Michaela Wooldridge is a developmental psychologist and she recently conducted a study to see if the ways mothers interacted with their toddlers differed depending on whether they were playing with ‘traditional’ toys or the new generation of electronic ones. She says: “With the electronic ones, parents were not less affectionate, but were less responsive and did less teaching. It was like the toy was interfering; they were trying to figure out how to make it work and then how to have the child make it work.”

For today’s children, all this new stuff is taken for granted, the latest technology will just be something they encounter; Huggins says: “For them, a banana and an iPad are two things that have always been there. You can eat the banana and you can’t get more interactive than that.”

Wooldridge says: “Children under two or three, really don’t understand screen two-dimensional formats very well.” Experiments show a two-year-old watching a video of his mother explaining how to find a hidden object, will find it much harder than if she were actually with him. Huggins says: “Young children are 100% more awed by the way a paper castle builds out of nowhere in a pop-up book than by anything they see, hear or touch on a computer screen.”

Kids love pressing buttons, with bright lights and funny noises, for the same reason adults do (sensory stimuli), but also because they see adults doing it. They see their parents concentrating intently on their iThings and want to imitate their behaviour; these objects must be interesting because their parents can’t keep away from them.

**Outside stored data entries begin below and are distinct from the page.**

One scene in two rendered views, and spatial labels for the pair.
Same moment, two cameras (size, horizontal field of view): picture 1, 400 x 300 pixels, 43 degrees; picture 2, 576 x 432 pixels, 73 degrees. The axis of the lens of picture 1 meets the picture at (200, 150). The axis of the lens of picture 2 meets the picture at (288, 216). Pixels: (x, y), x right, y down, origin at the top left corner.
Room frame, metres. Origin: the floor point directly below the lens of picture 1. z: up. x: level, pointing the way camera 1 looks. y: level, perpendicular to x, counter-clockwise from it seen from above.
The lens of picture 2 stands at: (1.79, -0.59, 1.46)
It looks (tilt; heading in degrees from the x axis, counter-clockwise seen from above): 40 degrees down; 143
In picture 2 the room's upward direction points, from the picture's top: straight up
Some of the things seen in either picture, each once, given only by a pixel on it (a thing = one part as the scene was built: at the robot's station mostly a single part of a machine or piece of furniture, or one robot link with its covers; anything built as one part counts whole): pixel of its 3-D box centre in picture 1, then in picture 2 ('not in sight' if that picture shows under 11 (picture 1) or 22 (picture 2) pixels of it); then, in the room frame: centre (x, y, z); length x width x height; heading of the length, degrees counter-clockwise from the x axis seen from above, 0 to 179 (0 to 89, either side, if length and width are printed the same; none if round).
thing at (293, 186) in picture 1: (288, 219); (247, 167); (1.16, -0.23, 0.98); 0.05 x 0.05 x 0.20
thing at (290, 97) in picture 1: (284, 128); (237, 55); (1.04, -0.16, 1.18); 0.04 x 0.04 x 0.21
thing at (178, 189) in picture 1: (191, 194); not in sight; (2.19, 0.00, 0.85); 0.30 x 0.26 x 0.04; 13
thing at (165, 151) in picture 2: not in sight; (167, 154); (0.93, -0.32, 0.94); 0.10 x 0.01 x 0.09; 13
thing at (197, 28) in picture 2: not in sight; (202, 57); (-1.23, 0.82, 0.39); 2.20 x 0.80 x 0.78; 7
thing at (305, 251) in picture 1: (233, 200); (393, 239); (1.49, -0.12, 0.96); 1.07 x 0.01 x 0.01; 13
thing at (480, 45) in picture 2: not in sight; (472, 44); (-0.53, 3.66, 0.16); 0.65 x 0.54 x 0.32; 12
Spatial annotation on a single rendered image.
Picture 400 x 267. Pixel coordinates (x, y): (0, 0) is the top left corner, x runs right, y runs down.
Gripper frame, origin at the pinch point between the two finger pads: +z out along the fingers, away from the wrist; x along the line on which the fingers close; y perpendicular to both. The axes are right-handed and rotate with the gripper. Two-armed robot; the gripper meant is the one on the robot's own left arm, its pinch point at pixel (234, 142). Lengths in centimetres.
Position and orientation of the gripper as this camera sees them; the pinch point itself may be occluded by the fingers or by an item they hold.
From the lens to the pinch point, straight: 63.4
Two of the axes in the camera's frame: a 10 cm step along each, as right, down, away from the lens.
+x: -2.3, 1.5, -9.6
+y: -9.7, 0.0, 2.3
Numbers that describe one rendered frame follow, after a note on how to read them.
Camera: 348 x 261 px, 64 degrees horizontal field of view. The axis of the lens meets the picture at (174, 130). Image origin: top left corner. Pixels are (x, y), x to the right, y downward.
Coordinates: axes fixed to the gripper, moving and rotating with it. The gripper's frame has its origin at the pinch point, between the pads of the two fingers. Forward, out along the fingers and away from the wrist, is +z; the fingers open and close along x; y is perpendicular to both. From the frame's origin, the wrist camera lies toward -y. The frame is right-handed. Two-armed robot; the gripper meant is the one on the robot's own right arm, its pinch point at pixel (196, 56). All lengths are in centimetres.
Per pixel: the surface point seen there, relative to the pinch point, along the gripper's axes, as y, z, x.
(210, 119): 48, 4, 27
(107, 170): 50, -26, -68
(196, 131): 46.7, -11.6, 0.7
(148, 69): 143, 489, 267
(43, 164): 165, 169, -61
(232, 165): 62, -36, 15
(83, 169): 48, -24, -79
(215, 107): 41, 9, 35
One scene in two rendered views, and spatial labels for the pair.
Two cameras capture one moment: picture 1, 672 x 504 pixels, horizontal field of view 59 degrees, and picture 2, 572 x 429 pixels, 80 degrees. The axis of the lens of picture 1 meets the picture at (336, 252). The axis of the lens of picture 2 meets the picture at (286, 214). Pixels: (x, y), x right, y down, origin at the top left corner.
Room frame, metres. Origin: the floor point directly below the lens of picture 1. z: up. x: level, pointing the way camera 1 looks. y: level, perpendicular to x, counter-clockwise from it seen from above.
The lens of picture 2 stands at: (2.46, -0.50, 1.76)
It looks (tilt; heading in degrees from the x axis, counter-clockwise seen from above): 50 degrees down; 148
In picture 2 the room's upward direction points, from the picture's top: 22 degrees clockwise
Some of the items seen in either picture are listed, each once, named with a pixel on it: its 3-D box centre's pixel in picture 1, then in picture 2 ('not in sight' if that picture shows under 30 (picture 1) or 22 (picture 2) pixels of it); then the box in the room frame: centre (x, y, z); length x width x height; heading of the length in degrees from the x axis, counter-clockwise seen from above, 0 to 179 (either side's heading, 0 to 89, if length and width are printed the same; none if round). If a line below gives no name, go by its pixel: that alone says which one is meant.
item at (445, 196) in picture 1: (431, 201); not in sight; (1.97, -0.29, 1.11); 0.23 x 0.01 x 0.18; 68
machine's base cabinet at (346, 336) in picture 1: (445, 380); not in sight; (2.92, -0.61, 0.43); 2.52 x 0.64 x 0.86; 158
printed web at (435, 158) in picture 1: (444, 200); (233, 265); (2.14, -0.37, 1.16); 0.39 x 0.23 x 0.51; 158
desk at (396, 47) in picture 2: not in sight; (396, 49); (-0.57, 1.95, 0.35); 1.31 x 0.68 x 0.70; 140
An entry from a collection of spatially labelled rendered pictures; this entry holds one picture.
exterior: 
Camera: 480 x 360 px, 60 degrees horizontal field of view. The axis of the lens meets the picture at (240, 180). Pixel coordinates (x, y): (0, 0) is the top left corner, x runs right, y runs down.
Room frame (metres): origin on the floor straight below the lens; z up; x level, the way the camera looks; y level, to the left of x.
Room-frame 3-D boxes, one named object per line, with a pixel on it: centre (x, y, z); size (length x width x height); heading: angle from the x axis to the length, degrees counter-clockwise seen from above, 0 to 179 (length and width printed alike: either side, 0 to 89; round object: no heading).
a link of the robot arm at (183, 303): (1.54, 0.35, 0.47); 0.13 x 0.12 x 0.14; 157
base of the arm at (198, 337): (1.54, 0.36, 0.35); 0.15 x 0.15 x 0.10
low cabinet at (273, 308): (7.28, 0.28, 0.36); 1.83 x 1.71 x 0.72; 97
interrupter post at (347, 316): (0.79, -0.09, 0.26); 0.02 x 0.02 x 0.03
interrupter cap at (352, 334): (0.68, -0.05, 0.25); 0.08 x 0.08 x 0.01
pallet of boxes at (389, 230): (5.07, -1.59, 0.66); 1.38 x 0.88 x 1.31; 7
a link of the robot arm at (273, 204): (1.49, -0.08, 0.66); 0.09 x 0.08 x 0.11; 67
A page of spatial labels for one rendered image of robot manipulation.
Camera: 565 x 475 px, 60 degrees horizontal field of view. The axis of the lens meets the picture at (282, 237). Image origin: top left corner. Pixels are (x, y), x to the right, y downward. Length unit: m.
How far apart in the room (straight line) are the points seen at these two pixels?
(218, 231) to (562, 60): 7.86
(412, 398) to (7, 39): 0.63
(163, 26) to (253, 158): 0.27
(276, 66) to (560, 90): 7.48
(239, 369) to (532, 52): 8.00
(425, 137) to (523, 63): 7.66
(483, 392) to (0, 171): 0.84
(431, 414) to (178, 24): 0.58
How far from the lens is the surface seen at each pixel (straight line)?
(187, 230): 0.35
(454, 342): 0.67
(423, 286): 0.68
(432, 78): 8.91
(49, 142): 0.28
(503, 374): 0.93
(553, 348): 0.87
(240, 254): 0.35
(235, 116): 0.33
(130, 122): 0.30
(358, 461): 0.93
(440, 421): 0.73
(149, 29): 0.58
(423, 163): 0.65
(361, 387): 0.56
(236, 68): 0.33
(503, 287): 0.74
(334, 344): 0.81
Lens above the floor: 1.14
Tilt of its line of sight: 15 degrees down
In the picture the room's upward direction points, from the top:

Children can get interested in anything; mobile phones, remote controls or a cardboard box; if the reality (eg. iPhone) is removed, they just make it up. Wooldridge says: “As for learning to count, your child can push buttons all they want, but without your involvement, they’re not going to go beyond that.”

Software makers agree on the importance of parental involvement. John Siraj-Blatchford, of Swansea university, was an advisor to the makers of The Land of Me and he says: “A child’s computer time could be solitary and of little educational value. Or it could be educationally rich, maybe with a group of children interacting together at a computer and encouraging off-screen activities.”

It is worrying to think parents use smartphones and tablets just to keep their children distracted. A recent survey showed 75% of mothers had handed their smartphones to their children and Wooldridge says: “We used to give them our keys for the same purpose.”

Excessive computer use has been blamed for a decline in children’s physical abilities and increased childhood obesity. Using computers is sedentary, but it would be wrong nowadays to say that it is still necessarily solitary. Social media and video-calling, like Skype, means that children are incrasingly in the virtual company of other people.

If a child’s father reads a nursery rhyme to him from thousands of miles away, is technology bringing them closer together or actually driving them apart. To the father, the child appears more real than he does to his son, who is working out how to make sense of seeing things on a screen and also because Dad is impressed by the technology, while his son is not.

Freeman makes a comparison with the world of cinema. He says: “An adult is more likely to blown away by the magic of Avatar in 3D, than a kid for whom it would almost be their baseline of what cinema is.” Our expectations shift as technology changes and it is changing very fast. In the future, iPads will be as anachronistic to today’s chidren as videotape is to us.

Playing with an iPad won’t be enough to teach a three-year-old how to deal with technology when they grow up. As Wooldridge says: “You’ve got to learn how to learn first; then you can learn pretty well anything that comes along. The children that have had very rich experiences in the first three years are the ones that seem to be able to use all the things that come into their environments later on. They have to make meaning of the world arond them, in real-time, before they can understand the world through the virtual.”

This makes eminent sense and is probably why today’s adults, who grew up playing Etch A Sketch, are now so adept and reliant on their iPads.